Report every line of the material that contains the string "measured".

::::

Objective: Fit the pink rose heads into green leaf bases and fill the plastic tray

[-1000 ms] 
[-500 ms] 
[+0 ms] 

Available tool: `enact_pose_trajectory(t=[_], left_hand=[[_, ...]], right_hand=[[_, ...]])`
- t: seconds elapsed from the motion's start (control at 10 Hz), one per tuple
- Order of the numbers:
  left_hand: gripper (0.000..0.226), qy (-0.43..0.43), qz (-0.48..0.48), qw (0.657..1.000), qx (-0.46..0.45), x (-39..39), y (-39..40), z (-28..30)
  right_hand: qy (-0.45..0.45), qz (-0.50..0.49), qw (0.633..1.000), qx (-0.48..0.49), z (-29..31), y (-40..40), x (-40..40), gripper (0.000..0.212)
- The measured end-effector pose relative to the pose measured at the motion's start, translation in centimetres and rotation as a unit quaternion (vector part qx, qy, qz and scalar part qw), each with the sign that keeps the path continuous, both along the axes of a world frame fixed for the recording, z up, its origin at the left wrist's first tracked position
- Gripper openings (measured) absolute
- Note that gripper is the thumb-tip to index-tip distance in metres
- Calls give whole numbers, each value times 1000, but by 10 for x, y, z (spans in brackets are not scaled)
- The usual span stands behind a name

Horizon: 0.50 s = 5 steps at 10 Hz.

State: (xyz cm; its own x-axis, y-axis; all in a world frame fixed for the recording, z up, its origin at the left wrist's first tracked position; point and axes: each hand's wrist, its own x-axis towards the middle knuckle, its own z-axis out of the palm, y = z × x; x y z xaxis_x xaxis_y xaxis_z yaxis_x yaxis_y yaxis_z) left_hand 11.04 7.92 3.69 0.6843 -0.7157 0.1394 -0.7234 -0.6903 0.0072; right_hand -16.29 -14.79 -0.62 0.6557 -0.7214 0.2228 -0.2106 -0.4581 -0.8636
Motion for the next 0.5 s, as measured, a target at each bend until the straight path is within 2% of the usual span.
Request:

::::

- Problem solution
- The measured end-effector pose relative to the pose measured at the motion's start, translation in centimetres and rotation as a unit quaternion (vector part qx, qy, qz and scalar part qw), each with the sign that keeps the path continuous, both along the axes of a world frame fixed for the recording, z up, its origin at the left wrist's first tracked position
- Gripper openings (measured) absolute
Motion for the next 0.5 s, as measured, a target at each bend until the straight path is within 2% of the usual span.

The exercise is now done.